Each asset class has a historical “correlation” to another asset class, meaning some investment securities perform differently at different periods in our economic cycle. For example, in 2008 commodities like gold and oil fluctuated wildly both up and down in value. United States equity holdings floundered through the third quarter, then sank dramatically in the fourth quarter as commodities stabilized. Treasury bond prices tended to trend upward throughout the year as interest rates came down.

These are excellent examples of “non-correlation”. Asset class investments performed good or bad relative to each other, and although most asset classes ended lower in value in 2008, there were varying degrees of investment loss for each asset class. Consequently a well diversified portfolio including multiple asset classes and bond holdings performed better on average than their 100% equity counterparts.

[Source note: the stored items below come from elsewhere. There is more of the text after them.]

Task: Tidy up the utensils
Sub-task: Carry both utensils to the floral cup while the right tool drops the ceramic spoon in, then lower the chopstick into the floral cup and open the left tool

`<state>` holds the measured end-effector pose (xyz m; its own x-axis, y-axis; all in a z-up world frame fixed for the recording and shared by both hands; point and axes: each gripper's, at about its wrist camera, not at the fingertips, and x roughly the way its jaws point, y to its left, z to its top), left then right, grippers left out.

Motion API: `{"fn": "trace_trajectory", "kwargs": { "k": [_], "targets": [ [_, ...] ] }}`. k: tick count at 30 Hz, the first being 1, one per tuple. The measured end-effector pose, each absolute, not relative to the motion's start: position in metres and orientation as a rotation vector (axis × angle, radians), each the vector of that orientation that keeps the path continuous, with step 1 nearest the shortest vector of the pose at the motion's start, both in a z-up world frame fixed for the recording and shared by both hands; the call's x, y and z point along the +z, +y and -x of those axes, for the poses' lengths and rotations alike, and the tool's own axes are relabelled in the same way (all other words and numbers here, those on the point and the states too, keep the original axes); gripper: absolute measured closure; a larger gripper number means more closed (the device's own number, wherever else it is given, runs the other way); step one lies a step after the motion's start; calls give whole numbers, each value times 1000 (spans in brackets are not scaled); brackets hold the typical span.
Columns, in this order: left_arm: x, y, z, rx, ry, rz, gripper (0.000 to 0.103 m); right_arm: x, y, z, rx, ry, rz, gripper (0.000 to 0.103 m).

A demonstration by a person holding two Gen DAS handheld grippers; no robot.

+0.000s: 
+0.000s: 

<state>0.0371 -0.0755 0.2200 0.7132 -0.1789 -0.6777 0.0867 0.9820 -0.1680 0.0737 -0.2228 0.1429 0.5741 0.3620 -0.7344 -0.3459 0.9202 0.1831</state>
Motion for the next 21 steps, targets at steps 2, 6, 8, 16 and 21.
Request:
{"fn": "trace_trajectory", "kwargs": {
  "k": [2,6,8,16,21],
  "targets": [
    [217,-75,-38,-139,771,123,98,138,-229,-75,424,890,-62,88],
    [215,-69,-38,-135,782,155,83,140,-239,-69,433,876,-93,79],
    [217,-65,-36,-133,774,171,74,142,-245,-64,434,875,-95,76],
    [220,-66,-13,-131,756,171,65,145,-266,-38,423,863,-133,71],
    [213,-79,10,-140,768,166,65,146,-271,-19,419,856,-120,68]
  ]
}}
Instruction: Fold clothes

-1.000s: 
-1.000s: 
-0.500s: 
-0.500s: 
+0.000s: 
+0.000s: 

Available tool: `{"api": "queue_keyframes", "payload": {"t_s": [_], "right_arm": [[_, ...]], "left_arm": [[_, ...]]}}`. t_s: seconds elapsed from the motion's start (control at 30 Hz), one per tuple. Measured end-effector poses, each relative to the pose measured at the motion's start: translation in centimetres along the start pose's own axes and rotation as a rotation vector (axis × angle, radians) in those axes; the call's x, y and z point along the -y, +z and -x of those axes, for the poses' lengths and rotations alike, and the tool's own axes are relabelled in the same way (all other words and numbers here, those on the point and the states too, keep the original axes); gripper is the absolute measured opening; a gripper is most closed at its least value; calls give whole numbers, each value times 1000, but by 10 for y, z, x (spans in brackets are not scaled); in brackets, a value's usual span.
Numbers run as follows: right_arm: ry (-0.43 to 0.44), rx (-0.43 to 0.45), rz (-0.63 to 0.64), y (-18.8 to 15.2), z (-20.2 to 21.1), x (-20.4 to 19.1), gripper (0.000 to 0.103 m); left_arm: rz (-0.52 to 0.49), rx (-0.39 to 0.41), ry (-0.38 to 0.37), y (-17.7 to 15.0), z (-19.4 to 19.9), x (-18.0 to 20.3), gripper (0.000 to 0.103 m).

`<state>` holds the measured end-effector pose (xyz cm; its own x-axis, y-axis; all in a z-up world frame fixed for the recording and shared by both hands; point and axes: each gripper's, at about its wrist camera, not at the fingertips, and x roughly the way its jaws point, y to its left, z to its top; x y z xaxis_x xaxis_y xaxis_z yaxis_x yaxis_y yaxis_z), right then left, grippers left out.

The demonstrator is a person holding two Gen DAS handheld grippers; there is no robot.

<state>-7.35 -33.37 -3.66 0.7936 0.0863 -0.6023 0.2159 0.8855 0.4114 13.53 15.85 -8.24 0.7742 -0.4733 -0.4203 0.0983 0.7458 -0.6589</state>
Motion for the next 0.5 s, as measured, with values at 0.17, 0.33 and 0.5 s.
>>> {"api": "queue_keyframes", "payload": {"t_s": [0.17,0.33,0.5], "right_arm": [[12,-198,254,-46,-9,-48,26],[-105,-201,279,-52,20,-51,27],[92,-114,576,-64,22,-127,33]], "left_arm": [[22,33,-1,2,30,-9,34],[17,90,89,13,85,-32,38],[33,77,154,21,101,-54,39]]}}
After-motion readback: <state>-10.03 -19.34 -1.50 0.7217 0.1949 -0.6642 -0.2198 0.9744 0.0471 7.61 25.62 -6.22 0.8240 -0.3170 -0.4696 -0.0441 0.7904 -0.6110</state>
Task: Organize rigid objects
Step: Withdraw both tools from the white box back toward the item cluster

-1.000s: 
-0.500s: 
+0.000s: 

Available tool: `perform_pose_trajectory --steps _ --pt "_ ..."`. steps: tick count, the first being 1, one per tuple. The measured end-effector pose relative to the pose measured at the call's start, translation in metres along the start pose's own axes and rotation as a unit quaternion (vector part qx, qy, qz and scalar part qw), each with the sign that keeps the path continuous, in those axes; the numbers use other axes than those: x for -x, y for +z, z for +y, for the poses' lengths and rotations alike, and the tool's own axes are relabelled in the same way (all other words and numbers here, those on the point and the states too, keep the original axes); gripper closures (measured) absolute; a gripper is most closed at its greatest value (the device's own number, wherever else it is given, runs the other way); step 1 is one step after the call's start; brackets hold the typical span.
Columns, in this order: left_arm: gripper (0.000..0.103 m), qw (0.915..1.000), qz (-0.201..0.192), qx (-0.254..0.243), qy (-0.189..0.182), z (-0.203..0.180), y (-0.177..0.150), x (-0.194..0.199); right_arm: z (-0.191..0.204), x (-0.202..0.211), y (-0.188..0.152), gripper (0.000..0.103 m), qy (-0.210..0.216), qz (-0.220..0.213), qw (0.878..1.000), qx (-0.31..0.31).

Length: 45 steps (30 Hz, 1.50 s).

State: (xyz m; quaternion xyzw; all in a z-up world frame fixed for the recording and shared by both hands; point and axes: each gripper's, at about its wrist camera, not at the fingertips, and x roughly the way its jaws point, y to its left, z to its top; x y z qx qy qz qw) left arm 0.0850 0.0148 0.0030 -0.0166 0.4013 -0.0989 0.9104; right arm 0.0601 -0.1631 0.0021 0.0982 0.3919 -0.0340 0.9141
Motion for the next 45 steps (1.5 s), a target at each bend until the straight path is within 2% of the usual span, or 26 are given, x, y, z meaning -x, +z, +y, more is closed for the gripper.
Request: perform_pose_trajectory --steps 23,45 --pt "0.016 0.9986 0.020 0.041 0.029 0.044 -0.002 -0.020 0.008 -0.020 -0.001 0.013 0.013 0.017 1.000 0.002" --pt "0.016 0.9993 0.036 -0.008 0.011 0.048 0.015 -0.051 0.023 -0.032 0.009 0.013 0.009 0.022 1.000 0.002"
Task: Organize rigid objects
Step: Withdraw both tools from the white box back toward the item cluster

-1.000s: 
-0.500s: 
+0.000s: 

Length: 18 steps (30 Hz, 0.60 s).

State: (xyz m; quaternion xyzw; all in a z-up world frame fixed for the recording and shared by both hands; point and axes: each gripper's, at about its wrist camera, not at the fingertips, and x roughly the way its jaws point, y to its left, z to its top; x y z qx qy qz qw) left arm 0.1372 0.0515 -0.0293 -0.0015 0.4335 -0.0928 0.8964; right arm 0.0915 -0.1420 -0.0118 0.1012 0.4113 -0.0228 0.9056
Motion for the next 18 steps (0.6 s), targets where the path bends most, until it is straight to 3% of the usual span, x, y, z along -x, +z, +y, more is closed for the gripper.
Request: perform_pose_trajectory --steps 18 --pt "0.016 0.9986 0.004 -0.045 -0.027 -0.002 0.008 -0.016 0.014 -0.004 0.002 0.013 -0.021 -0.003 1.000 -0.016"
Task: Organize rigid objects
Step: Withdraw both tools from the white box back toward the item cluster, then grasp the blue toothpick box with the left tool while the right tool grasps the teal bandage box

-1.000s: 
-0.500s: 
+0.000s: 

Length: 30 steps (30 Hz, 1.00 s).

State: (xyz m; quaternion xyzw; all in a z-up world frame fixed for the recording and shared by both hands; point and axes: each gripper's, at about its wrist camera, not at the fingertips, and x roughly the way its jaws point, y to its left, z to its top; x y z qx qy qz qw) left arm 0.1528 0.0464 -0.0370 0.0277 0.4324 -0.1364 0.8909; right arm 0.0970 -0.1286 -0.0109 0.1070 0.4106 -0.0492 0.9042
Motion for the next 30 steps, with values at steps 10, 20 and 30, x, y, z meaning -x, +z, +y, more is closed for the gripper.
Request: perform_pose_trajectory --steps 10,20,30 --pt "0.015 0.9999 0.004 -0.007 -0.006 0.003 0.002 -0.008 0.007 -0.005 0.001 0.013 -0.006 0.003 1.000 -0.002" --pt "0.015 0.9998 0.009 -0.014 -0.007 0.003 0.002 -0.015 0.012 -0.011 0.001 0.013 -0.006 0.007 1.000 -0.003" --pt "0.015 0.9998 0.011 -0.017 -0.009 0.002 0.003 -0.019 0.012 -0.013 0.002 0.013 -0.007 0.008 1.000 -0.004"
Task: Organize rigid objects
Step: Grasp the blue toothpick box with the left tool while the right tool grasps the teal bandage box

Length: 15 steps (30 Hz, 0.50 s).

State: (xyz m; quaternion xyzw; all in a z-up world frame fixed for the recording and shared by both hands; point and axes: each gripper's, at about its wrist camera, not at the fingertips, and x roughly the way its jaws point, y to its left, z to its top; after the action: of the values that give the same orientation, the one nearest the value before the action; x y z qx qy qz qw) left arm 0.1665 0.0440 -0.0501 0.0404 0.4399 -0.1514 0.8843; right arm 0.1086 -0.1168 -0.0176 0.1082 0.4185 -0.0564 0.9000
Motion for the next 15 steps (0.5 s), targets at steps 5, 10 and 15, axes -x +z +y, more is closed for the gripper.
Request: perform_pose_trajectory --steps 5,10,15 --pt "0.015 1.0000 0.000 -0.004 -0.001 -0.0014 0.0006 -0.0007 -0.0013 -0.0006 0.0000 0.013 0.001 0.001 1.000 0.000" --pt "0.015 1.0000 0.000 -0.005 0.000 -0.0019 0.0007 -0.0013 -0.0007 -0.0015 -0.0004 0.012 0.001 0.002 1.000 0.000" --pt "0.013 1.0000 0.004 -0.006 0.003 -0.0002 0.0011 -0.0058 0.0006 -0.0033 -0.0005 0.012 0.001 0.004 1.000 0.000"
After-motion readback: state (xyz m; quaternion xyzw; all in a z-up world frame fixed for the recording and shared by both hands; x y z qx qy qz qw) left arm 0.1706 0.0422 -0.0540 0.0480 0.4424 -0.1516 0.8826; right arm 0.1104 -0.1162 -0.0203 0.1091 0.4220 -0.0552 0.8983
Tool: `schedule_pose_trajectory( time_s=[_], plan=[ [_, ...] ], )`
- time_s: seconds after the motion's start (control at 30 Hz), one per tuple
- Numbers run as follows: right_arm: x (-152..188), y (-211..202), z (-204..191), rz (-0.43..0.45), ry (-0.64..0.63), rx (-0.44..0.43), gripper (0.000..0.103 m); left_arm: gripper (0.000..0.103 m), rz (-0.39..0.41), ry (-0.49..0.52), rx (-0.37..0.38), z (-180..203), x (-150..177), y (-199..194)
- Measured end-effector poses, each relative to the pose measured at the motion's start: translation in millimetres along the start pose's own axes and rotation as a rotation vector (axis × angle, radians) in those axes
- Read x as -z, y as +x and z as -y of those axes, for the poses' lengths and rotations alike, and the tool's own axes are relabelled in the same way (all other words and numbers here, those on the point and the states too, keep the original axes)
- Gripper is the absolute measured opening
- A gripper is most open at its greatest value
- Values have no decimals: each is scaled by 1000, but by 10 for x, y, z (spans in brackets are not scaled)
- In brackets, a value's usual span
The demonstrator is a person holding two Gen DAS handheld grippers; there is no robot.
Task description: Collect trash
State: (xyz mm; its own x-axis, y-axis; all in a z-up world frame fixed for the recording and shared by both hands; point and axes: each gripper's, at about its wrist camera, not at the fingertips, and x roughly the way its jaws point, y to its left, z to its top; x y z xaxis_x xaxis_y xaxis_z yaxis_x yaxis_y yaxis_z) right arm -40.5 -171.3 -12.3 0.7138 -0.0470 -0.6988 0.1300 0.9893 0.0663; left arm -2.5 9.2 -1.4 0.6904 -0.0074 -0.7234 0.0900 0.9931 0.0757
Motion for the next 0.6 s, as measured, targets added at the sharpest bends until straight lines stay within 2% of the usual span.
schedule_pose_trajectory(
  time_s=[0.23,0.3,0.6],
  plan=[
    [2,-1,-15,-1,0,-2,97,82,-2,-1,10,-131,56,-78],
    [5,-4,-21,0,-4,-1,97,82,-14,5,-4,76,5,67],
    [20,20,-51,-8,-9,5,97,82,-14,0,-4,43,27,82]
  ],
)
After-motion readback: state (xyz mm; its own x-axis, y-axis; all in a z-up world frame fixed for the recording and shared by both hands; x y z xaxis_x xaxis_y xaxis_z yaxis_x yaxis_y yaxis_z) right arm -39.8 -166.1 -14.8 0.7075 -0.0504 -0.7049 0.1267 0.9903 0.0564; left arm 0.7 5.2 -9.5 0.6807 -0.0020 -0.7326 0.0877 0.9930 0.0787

To create a truly diversified investment portfolio, an investor must first remove all unnecessary (specific) risk associated with their investment holdings. This means ONLY accepting the systematic risk associated with an investment, and embracing it as a means to an end.

To further reduce portfolio risk through diversification, an investor must combine several asset class investments with non-correlative qualities in a portfolio balanced to the investors desired risk tolerance. This concept is based on Modern Portfolio Theory - or an effectively proportioned mix of non-correlative asset class investments. Modern Portfolio Theory serves as an industry wide accepted model for rational investment portfolio decision making.

Generally speaking, a minimum of 6 asset classes could be combined into a statistically significant diversified portfolio. 6 asset classes each holding 20 securities (minimum) makes for a LONG portfolio statement from your custodian! That’s 120 securities in your portfolio, and it’s quite unnecessary with the advent of no-load mutual funds and exchange traded funds. You could hold 120 positions and monitor them - fumbling around a re-balancing program, or hold 6 positions (8 to 12 is more preferable) making re-balancing your diversified portfolio allocation much simpler, and invariably more precise.

Once the specific risk is removed and non-correlative asset classes are combined into a balanced portfolio, an investors desired long term return level should in theory be purely correlated with each unit of risk they’re willing to accept. When only systematic risk remains, and full diversification among several asset class investments has been accomplished - the saying “the greater the risk, the greater the reward!” should hypothetically hold true over long periods of time.

So before beginning any investment program, consider carefully the types of risk you’re exposing your portfolio to. There’s no need to take unnecessary risks with your investments. It is your financial future after all!